◆ Task statement
The result should be a full, exact repeat of the entries, free of pictures.

Dataset records
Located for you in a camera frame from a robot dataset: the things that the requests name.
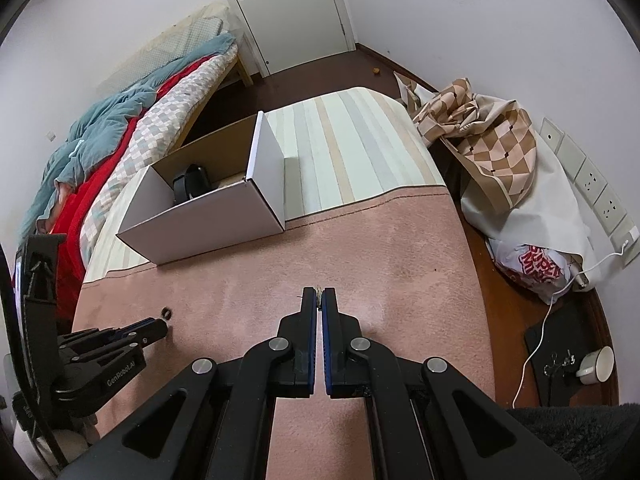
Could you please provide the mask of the small stud earring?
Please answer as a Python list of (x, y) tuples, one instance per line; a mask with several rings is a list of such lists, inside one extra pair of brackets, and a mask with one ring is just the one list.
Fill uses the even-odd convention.
[(317, 286), (314, 288), (314, 291), (316, 292), (316, 307), (318, 311), (322, 311), (322, 288)]

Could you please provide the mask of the white cardboard box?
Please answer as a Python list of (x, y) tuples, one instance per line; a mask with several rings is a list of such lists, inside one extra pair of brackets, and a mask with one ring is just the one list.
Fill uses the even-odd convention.
[[(212, 189), (176, 205), (172, 180), (191, 164), (206, 168)], [(284, 231), (284, 157), (258, 112), (149, 166), (117, 237), (164, 264)]]

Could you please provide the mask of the red blanket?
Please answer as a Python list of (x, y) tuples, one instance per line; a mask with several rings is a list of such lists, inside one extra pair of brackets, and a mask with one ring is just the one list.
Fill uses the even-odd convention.
[[(177, 144), (170, 149), (178, 148), (183, 144), (195, 118), (200, 114), (201, 108), (213, 94), (214, 88), (209, 91), (205, 101), (194, 110), (194, 114), (186, 123), (186, 130), (180, 134)], [(79, 255), (78, 236), (81, 223), (90, 207), (90, 203), (98, 194), (101, 186), (115, 169), (119, 159), (124, 154), (131, 139), (134, 127), (142, 116), (132, 118), (115, 153), (93, 171), (89, 179), (79, 185), (77, 191), (70, 194), (62, 208), (62, 212), (56, 220), (53, 228), (55, 234), (63, 234), (64, 242), (58, 248), (58, 270), (56, 270), (56, 288), (58, 289), (58, 306), (55, 310), (56, 320), (63, 325), (63, 330), (68, 332), (73, 324), (73, 319), (84, 282), (87, 268), (82, 265)]]

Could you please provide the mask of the white cup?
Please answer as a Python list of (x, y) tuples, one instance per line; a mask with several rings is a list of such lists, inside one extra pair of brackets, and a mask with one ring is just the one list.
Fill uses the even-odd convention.
[(611, 377), (615, 365), (614, 351), (605, 346), (587, 354), (580, 363), (576, 378), (583, 385), (594, 385), (606, 382)]

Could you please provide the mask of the red printed plastic bag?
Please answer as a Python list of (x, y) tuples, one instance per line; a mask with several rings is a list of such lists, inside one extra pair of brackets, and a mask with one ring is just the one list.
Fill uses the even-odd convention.
[(486, 242), (494, 265), (512, 282), (548, 304), (570, 289), (572, 263), (566, 255), (535, 245), (514, 245), (490, 238)]

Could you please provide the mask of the teal quilt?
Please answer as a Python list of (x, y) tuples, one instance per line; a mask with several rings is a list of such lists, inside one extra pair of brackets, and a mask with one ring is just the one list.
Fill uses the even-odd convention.
[(44, 166), (34, 201), (24, 215), (17, 241), (35, 232), (39, 220), (47, 217), (58, 186), (78, 188), (118, 148), (132, 118), (139, 117), (160, 97), (160, 87), (201, 58), (226, 54), (235, 45), (231, 32), (209, 39), (186, 55), (175, 58), (130, 84), (127, 88), (95, 102), (70, 127), (67, 139)]

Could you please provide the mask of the pink striped table cloth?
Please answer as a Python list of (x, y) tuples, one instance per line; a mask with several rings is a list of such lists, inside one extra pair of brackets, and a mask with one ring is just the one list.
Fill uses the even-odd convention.
[(274, 335), (305, 287), (332, 287), (343, 312), (403, 358), (441, 356), (495, 390), (484, 301), (446, 188), (394, 188), (297, 217), (278, 235), (149, 263), (107, 222), (82, 288), (78, 326), (112, 326), (172, 312), (146, 369), (100, 411), (113, 428), (201, 356), (224, 362)]

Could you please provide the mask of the checkered bed sheet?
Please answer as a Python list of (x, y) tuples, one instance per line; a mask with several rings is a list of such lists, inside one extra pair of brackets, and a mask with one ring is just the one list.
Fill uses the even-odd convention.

◆ Exercise result
Located for you in a camera frame from a robot dataset: the things that the requests name.
Could you please provide the mask of the small stud earring?
Please answer as a Python list of (x, y) tuples, one instance per line; a mask with several rings is a list of such lists, inside one extra pair of brackets, and a mask with one ring is just the one list.
Fill uses the even-odd convention.
[(317, 286), (314, 288), (314, 291), (316, 292), (316, 307), (318, 311), (322, 311), (322, 288)]

Could you please provide the mask of the white cardboard box?
Please answer as a Python list of (x, y) tuples, one instance per line; a mask with several rings is a list of such lists, inside one extra pair of brackets, and a mask with one ring is just the one list.
Fill uses the even-odd convention.
[[(212, 189), (176, 205), (172, 180), (191, 164), (206, 168)], [(284, 231), (284, 157), (258, 112), (149, 166), (117, 237), (164, 264)]]

Could you please provide the mask of the red blanket?
Please answer as a Python list of (x, y) tuples, one instance per line; a mask with several rings is a list of such lists, inside one extra pair of brackets, and a mask with one ring is just the one list.
Fill uses the even-odd convention.
[[(177, 144), (170, 149), (178, 148), (183, 144), (195, 118), (200, 114), (201, 108), (213, 94), (214, 88), (209, 91), (205, 101), (194, 110), (194, 114), (186, 123), (186, 130), (180, 134)], [(79, 255), (78, 236), (81, 223), (90, 207), (90, 203), (98, 194), (101, 186), (115, 169), (119, 159), (124, 154), (131, 139), (134, 127), (142, 116), (132, 118), (115, 153), (93, 171), (89, 179), (79, 185), (77, 191), (70, 194), (62, 208), (62, 212), (56, 220), (53, 228), (55, 234), (63, 234), (64, 242), (58, 248), (58, 270), (56, 270), (56, 288), (58, 289), (58, 306), (55, 310), (56, 320), (63, 325), (63, 330), (68, 332), (73, 324), (73, 319), (84, 282), (87, 268), (82, 265)]]

Could you please provide the mask of the white cup?
Please answer as a Python list of (x, y) tuples, one instance per line; a mask with several rings is a list of such lists, inside one extra pair of brackets, and a mask with one ring is just the one list.
Fill uses the even-odd convention.
[(611, 377), (615, 365), (614, 351), (605, 346), (587, 354), (580, 363), (576, 378), (583, 385), (594, 385), (606, 382)]

Could you please provide the mask of the red printed plastic bag?
Please answer as a Python list of (x, y) tuples, one instance per line; a mask with several rings is a list of such lists, inside one extra pair of brackets, and a mask with one ring is just the one list.
Fill uses the even-odd convention.
[(486, 242), (494, 265), (512, 282), (548, 304), (570, 289), (572, 263), (566, 255), (535, 245), (514, 245), (490, 238)]

Could you please provide the mask of the teal quilt?
Please answer as a Python list of (x, y) tuples, one instance per line; a mask with several rings is a list of such lists, inside one extra pair of brackets, and a mask with one ring is just the one list.
Fill uses the even-odd convention.
[(44, 166), (34, 201), (24, 215), (17, 241), (35, 232), (39, 220), (47, 217), (58, 186), (78, 188), (118, 148), (132, 118), (139, 117), (160, 97), (160, 87), (201, 58), (226, 54), (235, 45), (231, 32), (209, 39), (186, 55), (175, 58), (130, 84), (127, 88), (95, 102), (70, 127), (67, 139)]

Could you please provide the mask of the pink striped table cloth?
Please answer as a Python list of (x, y) tuples, one instance per line; a mask with several rings is a list of such lists, inside one extra pair of brackets, and a mask with one ring is just the one list.
Fill uses the even-odd convention.
[(274, 335), (305, 287), (332, 287), (343, 312), (403, 358), (441, 356), (495, 390), (484, 301), (446, 188), (394, 188), (297, 217), (278, 235), (149, 263), (107, 222), (82, 288), (78, 326), (112, 326), (172, 312), (146, 369), (100, 411), (113, 428), (201, 356), (224, 362)]

Could you please provide the mask of the checkered bed sheet?
Please answer as a Python list of (x, y) tuples, one instance per line; a mask with several rings is a list of such lists, inside one extra pair of brackets, and a mask with one ring is just the one list.
Fill uses the even-odd convention.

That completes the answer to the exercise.